TASK INSTRUCTIONS
Every line in the listing below from the one with "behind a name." through the one with "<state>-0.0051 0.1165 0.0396" is to be reproduced exactly, both ends included; leave out the rest.

++++ SOURCE MATERIAL

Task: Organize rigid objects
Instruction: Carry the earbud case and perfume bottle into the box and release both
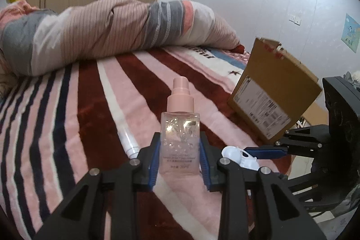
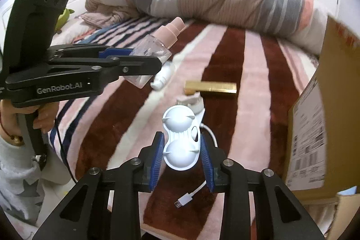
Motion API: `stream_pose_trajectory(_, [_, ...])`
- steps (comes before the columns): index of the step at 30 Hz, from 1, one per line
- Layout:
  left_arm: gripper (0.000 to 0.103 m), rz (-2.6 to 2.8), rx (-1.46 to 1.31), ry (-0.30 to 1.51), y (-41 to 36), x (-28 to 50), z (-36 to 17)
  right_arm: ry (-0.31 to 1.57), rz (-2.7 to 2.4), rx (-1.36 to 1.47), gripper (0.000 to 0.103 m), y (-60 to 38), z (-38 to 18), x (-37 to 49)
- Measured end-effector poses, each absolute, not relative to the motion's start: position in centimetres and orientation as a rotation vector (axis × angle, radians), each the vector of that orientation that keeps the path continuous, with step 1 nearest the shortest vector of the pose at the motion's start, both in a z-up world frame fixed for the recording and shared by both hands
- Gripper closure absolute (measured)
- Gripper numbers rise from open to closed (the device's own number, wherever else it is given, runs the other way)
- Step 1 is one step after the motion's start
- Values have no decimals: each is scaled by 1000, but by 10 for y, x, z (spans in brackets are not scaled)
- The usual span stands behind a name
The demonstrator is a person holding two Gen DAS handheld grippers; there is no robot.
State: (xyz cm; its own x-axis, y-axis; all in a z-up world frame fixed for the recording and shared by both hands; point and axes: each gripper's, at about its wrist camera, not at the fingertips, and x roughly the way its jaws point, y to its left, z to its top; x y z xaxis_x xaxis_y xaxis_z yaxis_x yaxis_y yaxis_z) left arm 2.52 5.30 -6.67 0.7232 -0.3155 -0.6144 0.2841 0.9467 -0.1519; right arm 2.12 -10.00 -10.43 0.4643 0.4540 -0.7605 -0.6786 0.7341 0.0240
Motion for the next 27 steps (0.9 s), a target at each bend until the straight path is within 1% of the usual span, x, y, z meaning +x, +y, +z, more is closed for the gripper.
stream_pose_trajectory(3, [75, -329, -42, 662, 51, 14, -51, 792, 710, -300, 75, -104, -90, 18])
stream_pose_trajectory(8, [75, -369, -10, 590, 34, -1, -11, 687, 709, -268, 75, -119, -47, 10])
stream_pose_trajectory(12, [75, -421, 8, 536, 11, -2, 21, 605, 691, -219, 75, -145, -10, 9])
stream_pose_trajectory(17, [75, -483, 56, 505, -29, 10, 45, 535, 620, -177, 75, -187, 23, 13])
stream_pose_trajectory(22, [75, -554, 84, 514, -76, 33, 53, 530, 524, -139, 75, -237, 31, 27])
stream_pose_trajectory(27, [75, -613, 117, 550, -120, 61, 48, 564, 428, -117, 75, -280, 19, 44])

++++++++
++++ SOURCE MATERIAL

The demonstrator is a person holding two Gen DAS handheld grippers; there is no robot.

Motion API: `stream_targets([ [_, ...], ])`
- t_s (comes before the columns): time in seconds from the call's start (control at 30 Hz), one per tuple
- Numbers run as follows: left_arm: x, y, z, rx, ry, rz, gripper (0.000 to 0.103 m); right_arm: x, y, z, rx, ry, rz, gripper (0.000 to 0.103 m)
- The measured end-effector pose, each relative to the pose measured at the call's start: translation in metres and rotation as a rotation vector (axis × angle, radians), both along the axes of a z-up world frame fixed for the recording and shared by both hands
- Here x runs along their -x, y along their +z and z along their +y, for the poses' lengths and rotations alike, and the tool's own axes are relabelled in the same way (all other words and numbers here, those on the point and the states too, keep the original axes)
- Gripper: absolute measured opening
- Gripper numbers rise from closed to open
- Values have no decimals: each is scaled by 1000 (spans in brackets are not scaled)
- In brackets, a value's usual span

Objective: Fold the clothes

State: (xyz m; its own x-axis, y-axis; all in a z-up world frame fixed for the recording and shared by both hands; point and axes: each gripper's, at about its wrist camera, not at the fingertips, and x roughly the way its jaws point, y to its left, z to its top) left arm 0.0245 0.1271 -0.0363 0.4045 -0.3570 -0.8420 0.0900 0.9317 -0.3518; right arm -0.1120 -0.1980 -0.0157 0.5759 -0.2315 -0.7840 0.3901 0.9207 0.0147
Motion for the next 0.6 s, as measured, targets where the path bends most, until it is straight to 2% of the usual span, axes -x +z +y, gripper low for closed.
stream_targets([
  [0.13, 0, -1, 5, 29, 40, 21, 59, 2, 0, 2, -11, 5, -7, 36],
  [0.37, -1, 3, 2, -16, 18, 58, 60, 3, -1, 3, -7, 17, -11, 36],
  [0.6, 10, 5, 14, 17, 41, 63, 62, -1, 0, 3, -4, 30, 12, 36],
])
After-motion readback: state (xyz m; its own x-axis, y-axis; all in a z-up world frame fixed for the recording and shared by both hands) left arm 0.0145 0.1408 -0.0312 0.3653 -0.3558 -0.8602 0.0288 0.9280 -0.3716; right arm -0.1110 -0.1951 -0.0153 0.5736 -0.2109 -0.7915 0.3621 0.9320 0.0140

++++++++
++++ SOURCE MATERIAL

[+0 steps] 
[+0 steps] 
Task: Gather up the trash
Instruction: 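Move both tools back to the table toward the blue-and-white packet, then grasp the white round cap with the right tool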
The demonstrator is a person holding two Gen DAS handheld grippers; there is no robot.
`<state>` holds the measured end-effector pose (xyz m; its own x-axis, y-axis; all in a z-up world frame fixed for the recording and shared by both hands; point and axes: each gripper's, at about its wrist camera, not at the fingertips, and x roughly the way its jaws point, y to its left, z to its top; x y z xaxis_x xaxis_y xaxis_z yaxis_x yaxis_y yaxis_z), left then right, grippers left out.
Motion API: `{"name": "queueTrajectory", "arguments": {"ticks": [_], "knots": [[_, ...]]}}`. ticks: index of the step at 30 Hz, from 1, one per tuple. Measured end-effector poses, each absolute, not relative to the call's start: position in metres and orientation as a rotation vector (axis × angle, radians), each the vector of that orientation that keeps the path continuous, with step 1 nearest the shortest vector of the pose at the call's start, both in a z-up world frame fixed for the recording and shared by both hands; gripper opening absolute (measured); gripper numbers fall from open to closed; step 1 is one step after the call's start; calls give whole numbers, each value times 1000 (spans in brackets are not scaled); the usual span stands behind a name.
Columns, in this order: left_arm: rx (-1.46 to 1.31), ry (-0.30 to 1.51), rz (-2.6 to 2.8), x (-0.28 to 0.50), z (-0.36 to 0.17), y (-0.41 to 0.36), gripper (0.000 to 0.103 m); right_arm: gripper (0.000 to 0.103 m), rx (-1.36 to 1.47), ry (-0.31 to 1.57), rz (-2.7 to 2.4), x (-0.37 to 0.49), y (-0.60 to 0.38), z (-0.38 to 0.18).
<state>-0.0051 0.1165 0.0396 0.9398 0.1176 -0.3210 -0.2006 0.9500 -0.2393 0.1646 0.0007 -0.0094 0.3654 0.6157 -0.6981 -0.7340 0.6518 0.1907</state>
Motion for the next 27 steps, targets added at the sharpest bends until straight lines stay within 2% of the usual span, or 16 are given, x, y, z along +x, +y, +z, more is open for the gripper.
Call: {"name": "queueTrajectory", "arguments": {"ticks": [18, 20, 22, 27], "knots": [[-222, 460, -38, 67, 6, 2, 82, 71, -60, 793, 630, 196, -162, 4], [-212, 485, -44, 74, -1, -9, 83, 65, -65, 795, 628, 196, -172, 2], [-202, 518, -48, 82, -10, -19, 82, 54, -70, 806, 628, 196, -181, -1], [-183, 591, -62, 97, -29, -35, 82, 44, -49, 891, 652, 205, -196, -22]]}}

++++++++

TASK ANSWER
Motion API: `{"name": "queueTrajectory", "arguments": {"ticks": [_], "knots": [[_, ...]]}}`. ticks: index of the step at 30 Hz, from 1, one per tuple. Measured end-effector poses, each absolute, not relative to the call's start: position in metres and orientation as a rotation vector (axis × angle, radians), each the vector of that orientation that keeps the path continuous, with step 1 nearest the shortest vector of the pose at the call's start, both in a z-up world frame fixed for the recording and shared by both hands; gripper opening absolute (measured); gripper numbers fall from open to closed; step 1 is one step after the call's start; calls give whole numbers, each value times 1000 (spans in brackets are not scaled); the usual span stands behind a name.
Columns, in this order: left_arm: rx (-1.46 to 1.31), ry (-0.30 to 1.51), rz (-2.6 to 2.8), x (-0.28 to 0.50), z (-0.36 to 0.17), y (-0.41 to 0.36), gripper (0.000 to 0.103 m); right_arm: gripper (0.000 to 0.103 m), rx (-1.36 to 1.47), ry (-0.31 to 1.57), rz (-2.7 to 2.4), x (-0.37 to 0.49), y (-0.60 to 0.38), z (-0.38 to 0.18).
<state>-0.0051 0.1165 0.0396 0.9398 0.1176 -0.3210 -0.2006 0.9500 -0.2393 0.1646 0.0007 -0.0094 0.3654 0.6157 -0.6981 -0.7340 0.6518 0.1907</state>

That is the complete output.